Feeling a sense of control is important to your health, self esteem and well being. It helps us feel strong, empowered and in charge of our lives and the way it’s unfolding. While a sense of control is beneficial, too much control often leaves us micromanaging everything and everyone in our path. Are you micromanaging? Do you need to oversee everything and make sure it’s all done your way? Is it unsettling for you when things aren’t done to your exact specifications? Besides taking on an enormous amount of extra stress, you’re probably making things more difficult for everyone in your path. If this sounds like you, it’s time to stop micromanaging, learn to delegate and let it go. First of all, consider it from your children’s perspective.
Let’s say you ask them to make their bed. The cover may be pulled up but it’s not tucked in with military precision by any means. You’ve asked them to handle the bed making task, it doesn’t meet your approval so you decide to remake their bed. What message are your children receiving while you’re satisfying your need for a perfect house? They’re probably feeling like their efforts aren’t good enough which discourages them from trying harder while diminishing their self esteem. Here’s another example.
You’ve asked your husband or partner to go food shopping in an effort to share the workload. So far, this is a great plan. He comes home with every concoction of sugary, fatty junk food that can be found on the supermarket shelves. What do you do? Maybe you decide that he simply can’t get it right so it’s yet another job you’ll have to do. Who are you punishing here? Yes you’ll bring home some healthier options, but how about providing him with a specific list and hoping for the best? Your first option only leaves you with more work, frustration and unhappiness while he’s off the hook and wishing you could simply ask for what you want.
This next example is something way too many moms can relate to. What happens when your child comes home with a complicated project that’s due in a few days? Is it really their project, or has it become yours? Of course you want your child’s project to be completed, nicely done and timely but many moms feel that if their child’s work will be seen in or outside the classroom, it needs their decorating touch. There are a few things going on here.
The first thing worth mentioning is how does your “involvement” affect your child? Sure the project may look award winning by the time you’re through but consider the long term consequences.

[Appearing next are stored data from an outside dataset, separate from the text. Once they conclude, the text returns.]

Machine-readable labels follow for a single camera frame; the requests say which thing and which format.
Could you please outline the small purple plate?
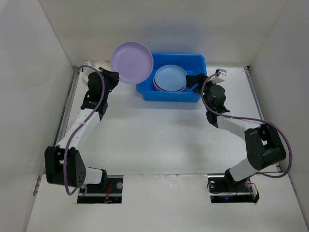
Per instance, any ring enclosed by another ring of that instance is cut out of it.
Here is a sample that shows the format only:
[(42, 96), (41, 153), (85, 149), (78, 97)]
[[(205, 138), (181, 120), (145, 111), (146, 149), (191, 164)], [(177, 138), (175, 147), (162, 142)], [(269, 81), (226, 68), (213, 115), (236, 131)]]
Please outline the small purple plate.
[(119, 73), (121, 82), (136, 85), (145, 81), (154, 67), (150, 50), (138, 42), (125, 42), (112, 53), (111, 68)]

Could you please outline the cream plate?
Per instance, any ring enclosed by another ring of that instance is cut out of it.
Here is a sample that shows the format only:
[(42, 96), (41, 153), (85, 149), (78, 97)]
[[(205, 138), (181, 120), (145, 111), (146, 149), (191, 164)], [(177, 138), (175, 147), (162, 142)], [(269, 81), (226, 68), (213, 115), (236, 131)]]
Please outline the cream plate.
[[(96, 62), (94, 62), (94, 65), (95, 65), (95, 68), (97, 69), (97, 70), (99, 70), (99, 68), (103, 68), (103, 69), (105, 69), (105, 70), (108, 70), (108, 71), (112, 71), (112, 68), (111, 68), (111, 65), (110, 65), (110, 63), (108, 63), (108, 62), (105, 62), (105, 61), (102, 61), (102, 62), (100, 62), (100, 61), (96, 61)], [(83, 79), (84, 79), (84, 82), (87, 84), (87, 82), (88, 82), (88, 76), (91, 74), (91, 73), (93, 73), (94, 72), (94, 70), (92, 70), (92, 69), (90, 69), (90, 68), (83, 68)]]

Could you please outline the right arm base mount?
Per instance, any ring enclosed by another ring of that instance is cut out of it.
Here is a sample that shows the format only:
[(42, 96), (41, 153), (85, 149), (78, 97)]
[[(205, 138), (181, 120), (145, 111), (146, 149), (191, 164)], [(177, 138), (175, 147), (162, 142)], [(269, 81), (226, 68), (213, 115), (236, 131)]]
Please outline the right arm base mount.
[(207, 190), (211, 203), (257, 203), (260, 194), (250, 179), (228, 185), (224, 175), (208, 175)]

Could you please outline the blue plate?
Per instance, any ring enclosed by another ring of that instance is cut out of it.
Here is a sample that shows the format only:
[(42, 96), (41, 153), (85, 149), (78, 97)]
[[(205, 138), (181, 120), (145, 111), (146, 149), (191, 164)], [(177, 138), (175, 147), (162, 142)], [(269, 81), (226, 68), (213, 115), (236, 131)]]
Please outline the blue plate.
[(159, 90), (179, 92), (186, 88), (187, 72), (177, 65), (165, 65), (160, 67), (153, 78), (154, 84)]

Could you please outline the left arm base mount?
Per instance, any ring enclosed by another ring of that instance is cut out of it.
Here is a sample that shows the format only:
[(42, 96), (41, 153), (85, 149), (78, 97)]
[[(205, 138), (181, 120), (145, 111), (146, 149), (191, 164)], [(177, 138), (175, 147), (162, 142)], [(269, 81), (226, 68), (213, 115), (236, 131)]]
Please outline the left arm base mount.
[(87, 185), (87, 191), (81, 188), (78, 193), (78, 204), (118, 204), (122, 202), (123, 175), (110, 175), (107, 186)]

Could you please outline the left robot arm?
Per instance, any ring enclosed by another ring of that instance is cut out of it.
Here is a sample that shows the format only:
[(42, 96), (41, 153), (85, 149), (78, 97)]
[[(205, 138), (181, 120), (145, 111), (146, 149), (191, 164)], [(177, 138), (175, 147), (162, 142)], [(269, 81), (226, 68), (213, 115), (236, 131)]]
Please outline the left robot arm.
[(106, 170), (86, 167), (80, 150), (106, 113), (108, 96), (118, 83), (117, 72), (99, 68), (90, 73), (76, 121), (55, 146), (47, 147), (44, 152), (47, 182), (64, 186), (68, 195), (72, 195), (70, 187), (77, 190), (91, 186), (98, 191), (108, 187)]

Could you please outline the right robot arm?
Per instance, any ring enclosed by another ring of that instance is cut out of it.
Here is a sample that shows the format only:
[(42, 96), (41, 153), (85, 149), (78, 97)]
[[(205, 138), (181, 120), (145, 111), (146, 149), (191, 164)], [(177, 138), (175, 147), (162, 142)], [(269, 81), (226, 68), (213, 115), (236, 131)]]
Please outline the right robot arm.
[(245, 141), (247, 157), (225, 171), (222, 180), (225, 190), (235, 191), (241, 184), (246, 184), (250, 177), (260, 174), (262, 169), (288, 158), (286, 171), (277, 176), (284, 177), (289, 173), (293, 162), (293, 152), (287, 137), (271, 122), (231, 115), (225, 107), (225, 89), (215, 83), (220, 75), (220, 71), (211, 76), (203, 73), (187, 75), (186, 86), (201, 95), (206, 118), (212, 126)]

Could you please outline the pink plate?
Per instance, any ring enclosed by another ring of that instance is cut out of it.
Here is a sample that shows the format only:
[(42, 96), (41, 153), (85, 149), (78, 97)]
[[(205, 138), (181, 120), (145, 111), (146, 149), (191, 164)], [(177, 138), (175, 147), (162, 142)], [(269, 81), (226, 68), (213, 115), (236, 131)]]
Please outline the pink plate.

Your child will be doing hundreds of projects during their school career. As they grow, the time involved, difficulty and requirements will only increase. If they’ve never had an opportunity to take full responsibility for their work, their effort and their time, how will it affect them later on? Picture your child in college. If he or she never had to take responsibility for their own assignments during school because you were always on hand to help, think about how this abrupt change of events will affect him or her now. Chances are, it will be a rude and uncomfortable awakening, leaving your child frustrated, overwhelmed and anxious.
Next, take a look at how it affects you. First of all, if you have more than one child, multiply the extra project time by how many children you have. If you have a few children, you’ve just given yourself a part time job!
The trick with ending micromanaging is to delegate the task and then let it go! Sure it may not be perfect or exactly the way you want it. But try to ask yourself this very deep, spiritual and philosophical question which can only be answered after careful though and consideration. Ready, the question is…..who cares? Chances are, no one cares but you. So for your health, well being and sanity, stop micromanaging; learn to delegate then let it go. Not only will you be happier, but so will everyone else.